Fig. 3.

Proliferative and apoptotic responses in Mst1-null and wild-type T cells. (A) (³H) thymidine incorporation into Mst1-null and wild-type T cells. Wild-type (solid line) or Mst1-null (dashed line) splenic T cells purified by CD90 (Thy 1.2) microbeads were stimulated with plate-bound anti-CD3 (1 μg/ml) without or with anti-CD28 (1 μg/ml). (³H) thymidine incorporation was determined in triplicate at the times indicated.

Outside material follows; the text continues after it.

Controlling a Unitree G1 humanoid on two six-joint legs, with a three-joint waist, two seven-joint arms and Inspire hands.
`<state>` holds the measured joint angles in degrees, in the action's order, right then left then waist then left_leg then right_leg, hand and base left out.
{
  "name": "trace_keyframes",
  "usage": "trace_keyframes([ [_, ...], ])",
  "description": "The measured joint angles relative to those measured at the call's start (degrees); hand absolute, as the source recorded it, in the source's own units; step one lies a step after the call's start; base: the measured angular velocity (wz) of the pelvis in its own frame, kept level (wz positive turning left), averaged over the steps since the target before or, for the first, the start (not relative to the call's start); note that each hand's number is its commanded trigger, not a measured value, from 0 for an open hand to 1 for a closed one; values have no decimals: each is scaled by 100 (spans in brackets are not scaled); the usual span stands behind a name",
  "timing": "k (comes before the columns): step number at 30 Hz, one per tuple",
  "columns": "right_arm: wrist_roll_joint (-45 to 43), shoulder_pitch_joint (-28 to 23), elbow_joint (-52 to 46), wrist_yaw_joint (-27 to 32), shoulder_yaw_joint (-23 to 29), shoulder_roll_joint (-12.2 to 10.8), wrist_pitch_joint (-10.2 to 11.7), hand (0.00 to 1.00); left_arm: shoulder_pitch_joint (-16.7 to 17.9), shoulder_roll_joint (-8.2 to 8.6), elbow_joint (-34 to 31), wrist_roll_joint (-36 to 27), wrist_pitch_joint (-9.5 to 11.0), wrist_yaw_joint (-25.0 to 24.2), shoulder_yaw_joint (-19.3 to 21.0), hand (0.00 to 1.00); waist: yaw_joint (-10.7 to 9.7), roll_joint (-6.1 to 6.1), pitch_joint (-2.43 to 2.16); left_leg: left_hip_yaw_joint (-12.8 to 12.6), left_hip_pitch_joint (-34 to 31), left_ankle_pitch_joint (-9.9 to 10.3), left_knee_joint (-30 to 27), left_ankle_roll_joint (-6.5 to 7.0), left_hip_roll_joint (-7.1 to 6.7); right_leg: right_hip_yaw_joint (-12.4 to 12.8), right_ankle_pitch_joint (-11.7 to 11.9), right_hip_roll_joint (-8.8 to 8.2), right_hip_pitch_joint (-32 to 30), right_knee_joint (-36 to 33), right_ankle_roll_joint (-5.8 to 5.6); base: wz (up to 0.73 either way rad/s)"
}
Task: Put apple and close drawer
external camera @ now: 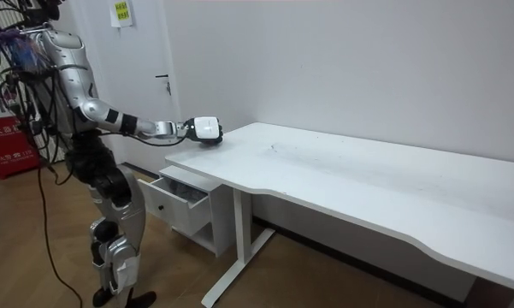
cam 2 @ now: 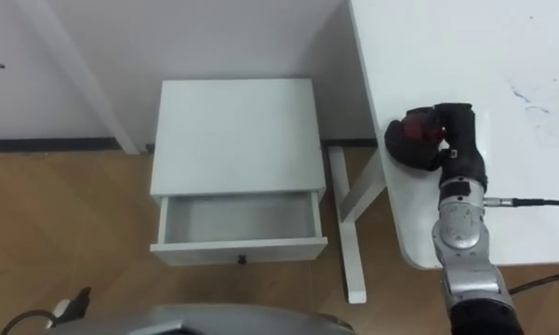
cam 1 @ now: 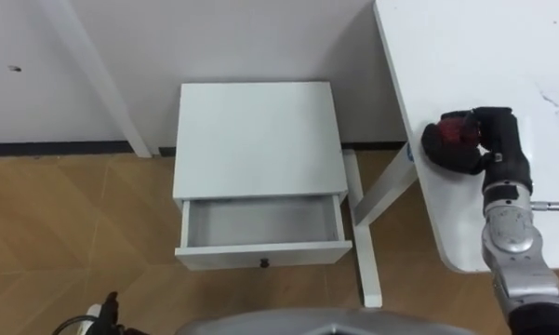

One of four experiments with similar results is shown. (B) (³H) thymidine incorporation into T cell subsets. Purified CD4⁺ CD62Lhi (naïve) (Left) and CD62Llo cells (Right) were isolated from the spleens of wild-type (black bars) and Mst1-null (white bars) mice. (³H) thymidine incorporation was determined after incubation for 48 h with anti-CD3 or anti-CD3⁺ anti-CD28. The results shown are the mean and standard errors of triplicate determinations from one of four independent experiments with similar results. (C) Mst1 polypeptide and mRNA are greatly reduced in wild-type effector/memory compared with wild-type naïve CD4⁺ cells. The whole cell lysates prepared from naïve and effector/memory CD4⁺ cells were analyzed by immunoblot with anti-Mst1, -Mst2, -Nore1B, and -Mob1. Actin served as a loading control. RNA was isolated from these cells and real-time PCR performed with specific primers to Mst1 and CD25. (D) Annexin V binding to freshly isolated total and naïve T cells from Mst1-null and wild-type littermates. Annexin V+/7AAD-staining of lymphocytes freshly isolated from spleen, peripheral blood, lymph node, and Peyer's patches of 8- to 9-week wild-type (black bars) and Mst1-null (white bars) mice. The bars represent the mean percentage and SD of Annexin V+/7AAD- cells from four independent experiments. (E) Annexin V binding by T cells after stimulation in vitro. Annexin V+/7AAD-staining of naïve and memory CD4⁺ T cells stimulated with anti-CD3 or anti-CD3⁺ anti-CD28 for 48 h. Shown is the mean and SE of triplicate measurements from one of two experiments.